It would be difficult to have gotten this far into the year without having a conversation about vaccination.
When measles cases started spreading across North America this winter, it roused arguments among people who have chosen not to vaccinate their children vs. the vast majority of parents who do.
On Monday, polling company Mainstreet Technologies asked people who identified themselves as anti-vaxxers exactly what guided them to this decision. Speaking with 1,013 Canadian parents who have not vaccinated their children between the ages of one and 14, the study found the majority were worried about the potential future effects.
“We found that the major reason, by far, parents are choosing not to vaccinate their children is health concerns. Education and income really aren’t a factor when you take a close look at the make-up of anti-vaxxers," said Quito Maggi, president of Mainstreet Technologies.

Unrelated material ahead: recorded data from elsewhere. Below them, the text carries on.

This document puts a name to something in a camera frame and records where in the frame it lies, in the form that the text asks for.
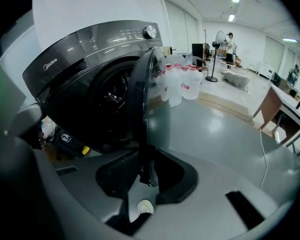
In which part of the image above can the group of clear water jugs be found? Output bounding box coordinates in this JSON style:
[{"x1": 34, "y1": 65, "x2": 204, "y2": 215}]
[{"x1": 153, "y1": 62, "x2": 205, "y2": 109}]

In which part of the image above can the wooden chair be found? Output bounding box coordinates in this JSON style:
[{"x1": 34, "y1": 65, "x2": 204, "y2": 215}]
[{"x1": 192, "y1": 55, "x2": 209, "y2": 72}]

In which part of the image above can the white beanbag cushion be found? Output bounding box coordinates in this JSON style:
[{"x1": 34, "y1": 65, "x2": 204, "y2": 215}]
[{"x1": 221, "y1": 70, "x2": 251, "y2": 88}]

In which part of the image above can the black monitor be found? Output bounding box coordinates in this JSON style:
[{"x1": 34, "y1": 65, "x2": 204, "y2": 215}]
[{"x1": 271, "y1": 72, "x2": 283, "y2": 88}]

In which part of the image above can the person's white shoe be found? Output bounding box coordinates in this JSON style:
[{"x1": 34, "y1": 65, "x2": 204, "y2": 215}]
[{"x1": 137, "y1": 199, "x2": 155, "y2": 215}]

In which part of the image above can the black bin with white symbol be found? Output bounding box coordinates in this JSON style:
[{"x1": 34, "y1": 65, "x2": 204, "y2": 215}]
[{"x1": 55, "y1": 128, "x2": 91, "y2": 158}]

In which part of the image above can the black cabinet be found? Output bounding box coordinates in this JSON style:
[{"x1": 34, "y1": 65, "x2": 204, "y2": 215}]
[{"x1": 191, "y1": 42, "x2": 206, "y2": 60}]

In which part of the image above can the brown wooden desk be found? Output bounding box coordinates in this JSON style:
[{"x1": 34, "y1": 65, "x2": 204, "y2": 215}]
[{"x1": 252, "y1": 83, "x2": 300, "y2": 145}]

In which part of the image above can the round dark washing machine door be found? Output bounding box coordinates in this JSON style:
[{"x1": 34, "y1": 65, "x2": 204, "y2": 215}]
[{"x1": 126, "y1": 46, "x2": 171, "y2": 188}]

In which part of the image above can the dark grey washing machine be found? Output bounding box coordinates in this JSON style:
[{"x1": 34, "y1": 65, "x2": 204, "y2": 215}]
[{"x1": 21, "y1": 20, "x2": 166, "y2": 155}]

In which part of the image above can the white plastic bag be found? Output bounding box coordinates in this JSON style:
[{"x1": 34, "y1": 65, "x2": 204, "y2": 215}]
[{"x1": 40, "y1": 117, "x2": 58, "y2": 140}]

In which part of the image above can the white cable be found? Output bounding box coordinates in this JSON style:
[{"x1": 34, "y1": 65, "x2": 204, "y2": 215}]
[{"x1": 253, "y1": 115, "x2": 270, "y2": 190}]

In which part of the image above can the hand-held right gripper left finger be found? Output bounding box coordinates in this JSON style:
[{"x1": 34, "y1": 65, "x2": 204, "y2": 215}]
[{"x1": 33, "y1": 148, "x2": 144, "y2": 235}]

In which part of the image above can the wooden coat rack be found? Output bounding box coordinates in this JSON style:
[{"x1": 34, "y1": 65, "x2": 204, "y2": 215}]
[{"x1": 202, "y1": 28, "x2": 210, "y2": 60}]

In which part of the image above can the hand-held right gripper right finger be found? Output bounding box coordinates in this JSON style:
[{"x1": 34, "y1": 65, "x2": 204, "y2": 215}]
[{"x1": 134, "y1": 147, "x2": 295, "y2": 240}]

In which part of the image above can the white low cabinet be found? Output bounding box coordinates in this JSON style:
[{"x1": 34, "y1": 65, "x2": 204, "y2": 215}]
[{"x1": 256, "y1": 61, "x2": 275, "y2": 79}]

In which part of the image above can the black standing fan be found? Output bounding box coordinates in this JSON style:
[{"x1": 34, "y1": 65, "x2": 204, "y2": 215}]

Religious reasons made up 19 per cent of the anti-vaccination answers, while philosophical reasons (which were not expanded upon) were responsible for eight per cent.
Although this particular survey focused mostly on the demographics of anti-vaxxers, previous questionnaires from the company specifically asked about autism, the developmental disorder often cited by people as their main concern. Across four provinces (Alberta, Manitoba, Saskatchewan and Ontario), anywhere from 20 to 26 per cent of respondents completely or somewhat agreed that "some vaccines can cause autism."
And while this survey reflected parents between the ages of 18 and 65-plus, another survey conducted by Angus Reid Institute, adults 18 to 34 were found to be the most likely to oppose vaccinations, with nine per cent fully against them, and 26 per cent on the fence.
But that might not be the only thing parents fear when it comes to health. In a post on her blog, Playground Confidential, writer Rebecca Keenan noted that within an admittedly small sample group of four anti-vaxx (or previously anti-vaxx) parents, autism was not a factor in any of their decisions. Instead, a general distaste for "Big Pharma" medications and a preference for natural health options dominated.
Mainstreet Technologies also asked whether the measles outbreak would make the anti-vaxx respondents reconsider their decisions. For a full 79 per cent of respondents, the answer was "not at all likely," while another five per cent said they were "slightly likely."
This may feed into the well-publicized idea, as Grist.org notes, that most people who are anti-vaccinations don't change their minds, even when confronted with scientific evidence.